__Requirement__:
Find the line with "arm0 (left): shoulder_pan" in the records below. Copy it and every line after it, up to and including the line with "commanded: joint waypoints".

(Stored dataset items)

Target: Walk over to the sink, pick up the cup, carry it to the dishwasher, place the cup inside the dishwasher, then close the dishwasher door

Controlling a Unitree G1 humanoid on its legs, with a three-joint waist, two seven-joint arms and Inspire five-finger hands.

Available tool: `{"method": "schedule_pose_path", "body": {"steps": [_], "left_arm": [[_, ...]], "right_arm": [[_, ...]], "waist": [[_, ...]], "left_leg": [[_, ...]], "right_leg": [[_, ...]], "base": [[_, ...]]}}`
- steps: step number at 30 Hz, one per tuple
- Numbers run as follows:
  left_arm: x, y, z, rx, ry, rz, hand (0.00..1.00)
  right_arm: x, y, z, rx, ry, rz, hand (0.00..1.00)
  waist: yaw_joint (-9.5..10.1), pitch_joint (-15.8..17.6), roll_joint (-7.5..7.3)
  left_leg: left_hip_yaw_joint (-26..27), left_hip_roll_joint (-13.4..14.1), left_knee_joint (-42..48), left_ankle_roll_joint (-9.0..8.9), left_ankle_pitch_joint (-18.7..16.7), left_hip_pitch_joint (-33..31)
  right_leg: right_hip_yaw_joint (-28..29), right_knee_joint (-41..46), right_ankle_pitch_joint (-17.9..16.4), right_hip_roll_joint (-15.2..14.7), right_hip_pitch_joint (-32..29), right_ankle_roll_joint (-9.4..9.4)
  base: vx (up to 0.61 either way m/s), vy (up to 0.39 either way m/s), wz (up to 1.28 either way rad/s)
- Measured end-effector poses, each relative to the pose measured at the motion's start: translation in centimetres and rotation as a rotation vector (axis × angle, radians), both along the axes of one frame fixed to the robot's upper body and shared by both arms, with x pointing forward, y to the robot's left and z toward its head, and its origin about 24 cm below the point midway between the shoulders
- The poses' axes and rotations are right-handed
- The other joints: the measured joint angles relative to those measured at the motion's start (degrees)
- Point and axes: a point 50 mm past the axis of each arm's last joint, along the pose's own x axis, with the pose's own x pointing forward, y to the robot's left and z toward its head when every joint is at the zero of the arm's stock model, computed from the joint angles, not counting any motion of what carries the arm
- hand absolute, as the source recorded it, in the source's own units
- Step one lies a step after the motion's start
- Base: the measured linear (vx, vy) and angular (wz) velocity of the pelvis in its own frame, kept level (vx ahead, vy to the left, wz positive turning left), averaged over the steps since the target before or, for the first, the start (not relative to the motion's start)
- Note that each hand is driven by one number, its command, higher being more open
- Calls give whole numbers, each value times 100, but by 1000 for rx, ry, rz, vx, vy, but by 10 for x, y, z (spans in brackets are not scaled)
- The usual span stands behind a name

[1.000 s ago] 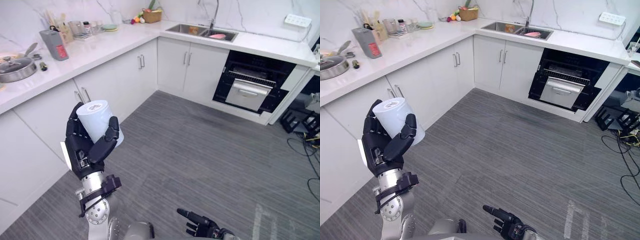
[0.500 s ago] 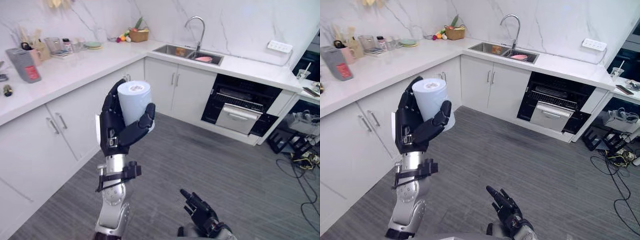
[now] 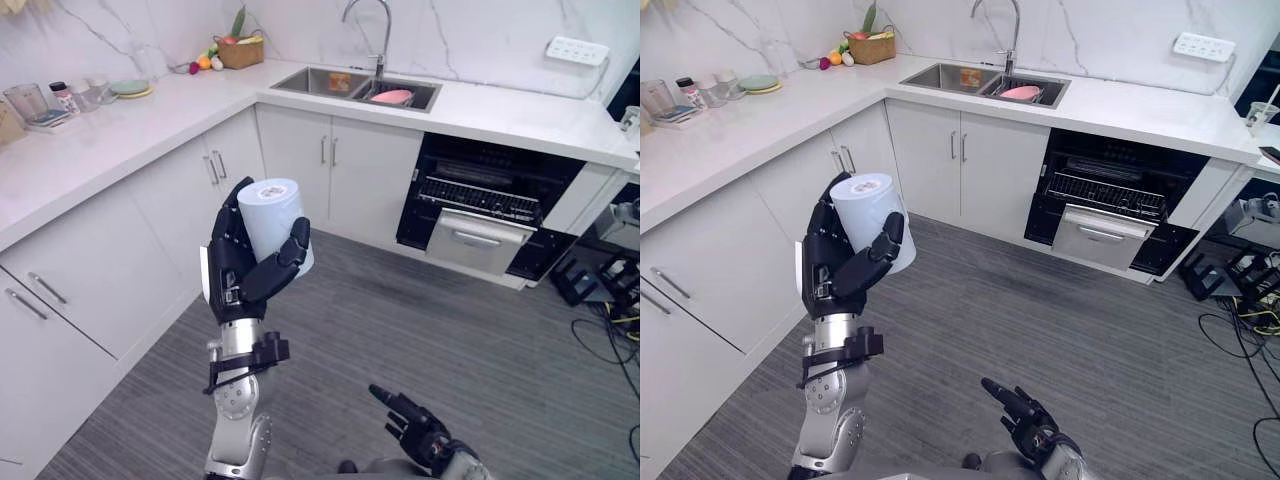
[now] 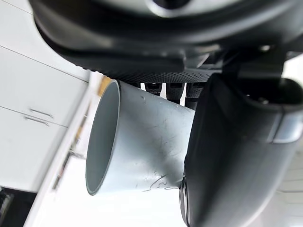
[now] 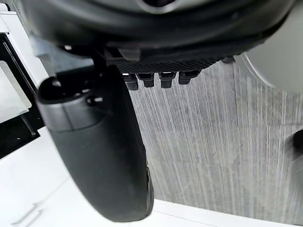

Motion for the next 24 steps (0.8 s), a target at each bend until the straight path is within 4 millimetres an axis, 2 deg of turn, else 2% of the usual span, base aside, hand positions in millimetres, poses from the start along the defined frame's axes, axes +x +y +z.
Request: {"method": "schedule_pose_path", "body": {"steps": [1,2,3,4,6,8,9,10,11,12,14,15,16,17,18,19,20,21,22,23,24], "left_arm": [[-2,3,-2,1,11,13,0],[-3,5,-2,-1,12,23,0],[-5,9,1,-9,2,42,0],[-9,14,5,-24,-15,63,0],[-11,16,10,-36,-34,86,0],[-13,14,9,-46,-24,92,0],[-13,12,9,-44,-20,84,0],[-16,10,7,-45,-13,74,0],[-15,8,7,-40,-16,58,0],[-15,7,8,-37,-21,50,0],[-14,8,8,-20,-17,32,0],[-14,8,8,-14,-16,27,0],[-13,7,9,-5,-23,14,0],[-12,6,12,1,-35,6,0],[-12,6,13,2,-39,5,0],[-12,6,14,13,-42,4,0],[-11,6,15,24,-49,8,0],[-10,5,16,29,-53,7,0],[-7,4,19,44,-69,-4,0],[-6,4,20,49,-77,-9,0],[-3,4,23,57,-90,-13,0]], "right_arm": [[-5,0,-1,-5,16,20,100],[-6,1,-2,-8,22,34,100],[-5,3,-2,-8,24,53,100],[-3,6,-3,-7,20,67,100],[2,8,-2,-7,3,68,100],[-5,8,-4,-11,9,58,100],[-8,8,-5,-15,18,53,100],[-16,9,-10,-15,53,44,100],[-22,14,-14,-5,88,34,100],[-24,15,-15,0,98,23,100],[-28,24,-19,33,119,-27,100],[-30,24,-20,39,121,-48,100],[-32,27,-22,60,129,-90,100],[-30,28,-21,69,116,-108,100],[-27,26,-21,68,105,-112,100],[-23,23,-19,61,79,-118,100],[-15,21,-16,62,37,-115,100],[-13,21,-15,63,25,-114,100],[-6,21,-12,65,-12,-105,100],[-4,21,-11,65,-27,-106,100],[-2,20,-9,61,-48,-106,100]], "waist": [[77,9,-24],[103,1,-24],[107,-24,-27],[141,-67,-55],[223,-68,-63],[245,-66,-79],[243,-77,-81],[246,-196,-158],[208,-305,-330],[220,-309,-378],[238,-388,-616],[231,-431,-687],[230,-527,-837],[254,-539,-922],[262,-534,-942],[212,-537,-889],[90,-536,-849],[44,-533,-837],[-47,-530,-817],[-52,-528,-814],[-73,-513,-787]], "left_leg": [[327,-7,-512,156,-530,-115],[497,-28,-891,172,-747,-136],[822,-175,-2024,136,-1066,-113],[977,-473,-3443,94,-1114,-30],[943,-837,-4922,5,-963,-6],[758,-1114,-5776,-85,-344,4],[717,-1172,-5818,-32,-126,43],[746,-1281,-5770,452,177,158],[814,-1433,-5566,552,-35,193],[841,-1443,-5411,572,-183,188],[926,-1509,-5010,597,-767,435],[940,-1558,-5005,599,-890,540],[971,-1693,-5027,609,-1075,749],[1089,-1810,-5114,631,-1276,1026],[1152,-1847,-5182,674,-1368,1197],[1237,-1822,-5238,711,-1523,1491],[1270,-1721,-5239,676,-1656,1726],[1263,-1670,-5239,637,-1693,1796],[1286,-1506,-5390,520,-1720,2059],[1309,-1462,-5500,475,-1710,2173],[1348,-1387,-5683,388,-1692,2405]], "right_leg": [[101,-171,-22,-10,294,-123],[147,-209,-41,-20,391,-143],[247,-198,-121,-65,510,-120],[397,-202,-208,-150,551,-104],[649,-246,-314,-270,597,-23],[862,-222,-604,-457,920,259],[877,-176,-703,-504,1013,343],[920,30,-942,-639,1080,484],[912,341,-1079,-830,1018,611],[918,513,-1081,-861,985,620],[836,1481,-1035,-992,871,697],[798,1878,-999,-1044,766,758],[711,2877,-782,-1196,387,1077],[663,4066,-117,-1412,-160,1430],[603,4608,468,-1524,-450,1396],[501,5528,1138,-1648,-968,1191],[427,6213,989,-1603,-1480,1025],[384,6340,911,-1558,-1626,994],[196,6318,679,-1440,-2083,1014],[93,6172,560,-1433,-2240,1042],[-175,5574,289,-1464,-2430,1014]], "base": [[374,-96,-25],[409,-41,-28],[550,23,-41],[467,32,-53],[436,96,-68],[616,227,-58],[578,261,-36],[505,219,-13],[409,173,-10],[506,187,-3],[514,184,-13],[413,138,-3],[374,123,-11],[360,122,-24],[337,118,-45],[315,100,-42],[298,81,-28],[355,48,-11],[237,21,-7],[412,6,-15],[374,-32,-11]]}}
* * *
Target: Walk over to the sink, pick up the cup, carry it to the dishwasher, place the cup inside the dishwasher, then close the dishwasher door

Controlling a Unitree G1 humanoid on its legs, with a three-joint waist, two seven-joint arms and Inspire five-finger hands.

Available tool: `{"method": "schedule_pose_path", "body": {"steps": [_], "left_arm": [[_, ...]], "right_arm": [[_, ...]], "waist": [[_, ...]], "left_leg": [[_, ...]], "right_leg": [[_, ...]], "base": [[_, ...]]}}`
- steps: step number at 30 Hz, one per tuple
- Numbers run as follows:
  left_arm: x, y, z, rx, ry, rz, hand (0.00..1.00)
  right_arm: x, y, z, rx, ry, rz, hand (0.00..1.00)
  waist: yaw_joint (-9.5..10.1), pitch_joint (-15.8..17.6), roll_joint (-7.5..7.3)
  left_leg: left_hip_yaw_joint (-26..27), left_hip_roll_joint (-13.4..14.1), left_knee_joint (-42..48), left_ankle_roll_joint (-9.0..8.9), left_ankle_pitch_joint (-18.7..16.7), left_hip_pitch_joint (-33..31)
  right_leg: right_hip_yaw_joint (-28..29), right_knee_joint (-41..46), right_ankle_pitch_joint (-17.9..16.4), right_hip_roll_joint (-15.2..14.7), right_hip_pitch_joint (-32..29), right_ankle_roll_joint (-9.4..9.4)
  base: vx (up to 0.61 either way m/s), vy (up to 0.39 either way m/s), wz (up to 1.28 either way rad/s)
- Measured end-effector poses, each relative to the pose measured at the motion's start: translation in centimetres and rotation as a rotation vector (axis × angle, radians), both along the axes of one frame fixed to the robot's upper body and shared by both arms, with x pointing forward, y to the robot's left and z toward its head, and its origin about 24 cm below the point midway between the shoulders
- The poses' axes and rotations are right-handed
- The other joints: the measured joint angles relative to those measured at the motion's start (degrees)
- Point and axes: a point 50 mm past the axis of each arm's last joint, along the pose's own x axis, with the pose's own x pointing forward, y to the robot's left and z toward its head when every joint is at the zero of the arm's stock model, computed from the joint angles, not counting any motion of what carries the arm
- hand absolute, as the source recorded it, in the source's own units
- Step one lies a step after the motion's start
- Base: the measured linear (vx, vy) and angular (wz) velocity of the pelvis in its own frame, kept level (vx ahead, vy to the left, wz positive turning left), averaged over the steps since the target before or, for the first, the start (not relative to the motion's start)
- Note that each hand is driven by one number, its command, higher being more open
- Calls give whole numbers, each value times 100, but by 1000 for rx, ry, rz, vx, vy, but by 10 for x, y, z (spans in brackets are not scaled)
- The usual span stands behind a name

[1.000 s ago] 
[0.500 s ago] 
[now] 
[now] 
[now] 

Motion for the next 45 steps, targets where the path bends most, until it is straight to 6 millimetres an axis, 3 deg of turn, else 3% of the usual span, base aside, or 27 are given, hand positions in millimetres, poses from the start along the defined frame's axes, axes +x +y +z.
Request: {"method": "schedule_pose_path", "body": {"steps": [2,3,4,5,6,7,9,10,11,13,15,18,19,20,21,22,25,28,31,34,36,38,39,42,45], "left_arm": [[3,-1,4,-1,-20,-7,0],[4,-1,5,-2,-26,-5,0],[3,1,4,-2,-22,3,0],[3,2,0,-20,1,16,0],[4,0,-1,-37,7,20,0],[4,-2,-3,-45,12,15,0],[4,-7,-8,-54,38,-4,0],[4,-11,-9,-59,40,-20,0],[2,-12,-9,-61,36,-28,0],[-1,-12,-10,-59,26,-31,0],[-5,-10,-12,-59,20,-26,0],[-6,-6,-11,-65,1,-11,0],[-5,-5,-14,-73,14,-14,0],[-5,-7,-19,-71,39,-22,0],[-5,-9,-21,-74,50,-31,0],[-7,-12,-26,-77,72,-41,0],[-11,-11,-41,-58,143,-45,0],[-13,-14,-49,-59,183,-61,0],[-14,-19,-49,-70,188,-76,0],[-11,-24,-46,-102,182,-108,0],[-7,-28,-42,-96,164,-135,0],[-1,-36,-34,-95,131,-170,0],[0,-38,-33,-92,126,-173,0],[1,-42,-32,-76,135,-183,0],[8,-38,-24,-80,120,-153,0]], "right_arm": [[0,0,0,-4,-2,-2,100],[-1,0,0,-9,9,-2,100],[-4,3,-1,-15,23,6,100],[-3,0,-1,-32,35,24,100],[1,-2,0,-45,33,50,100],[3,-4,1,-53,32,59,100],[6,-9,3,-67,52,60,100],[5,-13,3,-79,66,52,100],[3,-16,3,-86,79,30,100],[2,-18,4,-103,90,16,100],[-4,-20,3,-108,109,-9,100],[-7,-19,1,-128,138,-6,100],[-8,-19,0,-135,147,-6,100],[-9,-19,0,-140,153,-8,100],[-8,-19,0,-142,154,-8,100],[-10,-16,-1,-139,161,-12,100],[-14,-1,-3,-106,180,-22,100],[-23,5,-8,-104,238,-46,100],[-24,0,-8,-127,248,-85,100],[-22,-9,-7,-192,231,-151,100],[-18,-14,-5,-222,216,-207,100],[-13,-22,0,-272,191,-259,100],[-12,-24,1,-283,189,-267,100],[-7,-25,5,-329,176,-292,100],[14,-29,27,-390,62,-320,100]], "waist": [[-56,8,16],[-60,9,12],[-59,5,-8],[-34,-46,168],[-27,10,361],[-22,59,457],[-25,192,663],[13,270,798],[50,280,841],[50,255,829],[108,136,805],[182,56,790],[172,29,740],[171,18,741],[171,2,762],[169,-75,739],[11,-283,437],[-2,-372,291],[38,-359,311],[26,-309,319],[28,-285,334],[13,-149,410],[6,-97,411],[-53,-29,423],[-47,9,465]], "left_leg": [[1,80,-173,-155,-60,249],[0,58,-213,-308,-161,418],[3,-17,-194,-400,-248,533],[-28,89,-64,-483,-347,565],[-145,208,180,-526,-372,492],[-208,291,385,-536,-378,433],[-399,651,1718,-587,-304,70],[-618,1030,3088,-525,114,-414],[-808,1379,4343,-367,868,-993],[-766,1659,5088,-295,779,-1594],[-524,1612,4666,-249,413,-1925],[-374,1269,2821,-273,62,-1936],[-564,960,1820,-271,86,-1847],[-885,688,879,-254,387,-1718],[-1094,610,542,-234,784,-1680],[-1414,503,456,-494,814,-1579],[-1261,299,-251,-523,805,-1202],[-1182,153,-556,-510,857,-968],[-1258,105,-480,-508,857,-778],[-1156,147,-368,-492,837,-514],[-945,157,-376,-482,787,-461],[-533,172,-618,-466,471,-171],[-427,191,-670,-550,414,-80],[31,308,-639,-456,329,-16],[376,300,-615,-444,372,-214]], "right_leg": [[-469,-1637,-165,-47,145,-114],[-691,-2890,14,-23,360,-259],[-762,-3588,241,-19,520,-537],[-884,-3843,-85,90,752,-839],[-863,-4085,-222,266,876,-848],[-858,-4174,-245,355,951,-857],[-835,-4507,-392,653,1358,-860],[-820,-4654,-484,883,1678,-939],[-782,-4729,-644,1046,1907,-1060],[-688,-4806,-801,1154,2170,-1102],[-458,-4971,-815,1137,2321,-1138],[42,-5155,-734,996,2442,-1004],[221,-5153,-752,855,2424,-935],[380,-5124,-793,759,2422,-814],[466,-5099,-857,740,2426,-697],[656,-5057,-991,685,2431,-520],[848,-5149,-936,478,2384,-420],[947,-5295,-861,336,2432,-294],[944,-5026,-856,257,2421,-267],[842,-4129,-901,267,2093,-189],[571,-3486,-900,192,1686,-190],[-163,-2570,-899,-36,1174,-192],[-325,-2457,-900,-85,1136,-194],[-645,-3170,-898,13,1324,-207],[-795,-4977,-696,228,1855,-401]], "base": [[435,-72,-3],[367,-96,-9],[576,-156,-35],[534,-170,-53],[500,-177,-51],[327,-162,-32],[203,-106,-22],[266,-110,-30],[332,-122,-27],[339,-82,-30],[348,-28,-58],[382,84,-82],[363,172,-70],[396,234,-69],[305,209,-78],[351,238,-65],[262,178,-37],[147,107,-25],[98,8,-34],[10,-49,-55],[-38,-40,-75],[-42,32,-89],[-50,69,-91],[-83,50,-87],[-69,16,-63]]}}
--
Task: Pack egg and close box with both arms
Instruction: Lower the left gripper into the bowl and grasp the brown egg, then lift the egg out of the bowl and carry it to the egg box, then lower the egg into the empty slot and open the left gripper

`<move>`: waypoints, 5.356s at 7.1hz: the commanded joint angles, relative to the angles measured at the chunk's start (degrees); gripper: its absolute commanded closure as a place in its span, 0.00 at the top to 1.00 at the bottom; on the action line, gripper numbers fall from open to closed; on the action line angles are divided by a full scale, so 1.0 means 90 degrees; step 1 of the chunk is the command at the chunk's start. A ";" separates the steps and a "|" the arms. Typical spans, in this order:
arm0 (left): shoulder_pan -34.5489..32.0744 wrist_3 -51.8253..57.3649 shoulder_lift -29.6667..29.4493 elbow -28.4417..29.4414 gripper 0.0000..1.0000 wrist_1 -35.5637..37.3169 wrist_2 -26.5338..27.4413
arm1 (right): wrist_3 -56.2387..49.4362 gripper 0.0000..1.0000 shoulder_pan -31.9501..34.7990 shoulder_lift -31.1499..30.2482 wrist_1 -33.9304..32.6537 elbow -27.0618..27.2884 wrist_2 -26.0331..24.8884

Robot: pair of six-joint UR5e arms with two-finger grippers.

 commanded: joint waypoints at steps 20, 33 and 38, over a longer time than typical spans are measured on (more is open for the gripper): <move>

__Exercise result__:
arm0 (left): shoulder_pan -34.5489..32.0744 wrist_3 -51.8253..57.3649 shoulder_lift -29.6667..29.4493 elbow -28.4417..29.4414 gripper 0.0000..1.0000 wrist_1 -35.5637..37.3169 wrist_2 -26.5338..27.4413
arm1 (right): wrist_3 -56.2387..49.4362 gripper 0.0000..1.0000 shoulder_pan -31.9501..34.7990 shoulder_lift -31.1499..30.2482 wrist_1 -33.9304..32.6537 elbow -27.0618..27.2884 wrist_2 -26.0331..24.8884

Robot: pair of six-joint UR5e arms with two-finger grippers.

 commanded: joint waypoints at steps 20, 33 and 38, over a longer time than typical spans are measured on (more is open for the gripper): <move>

What the exercise asked for has been given in full.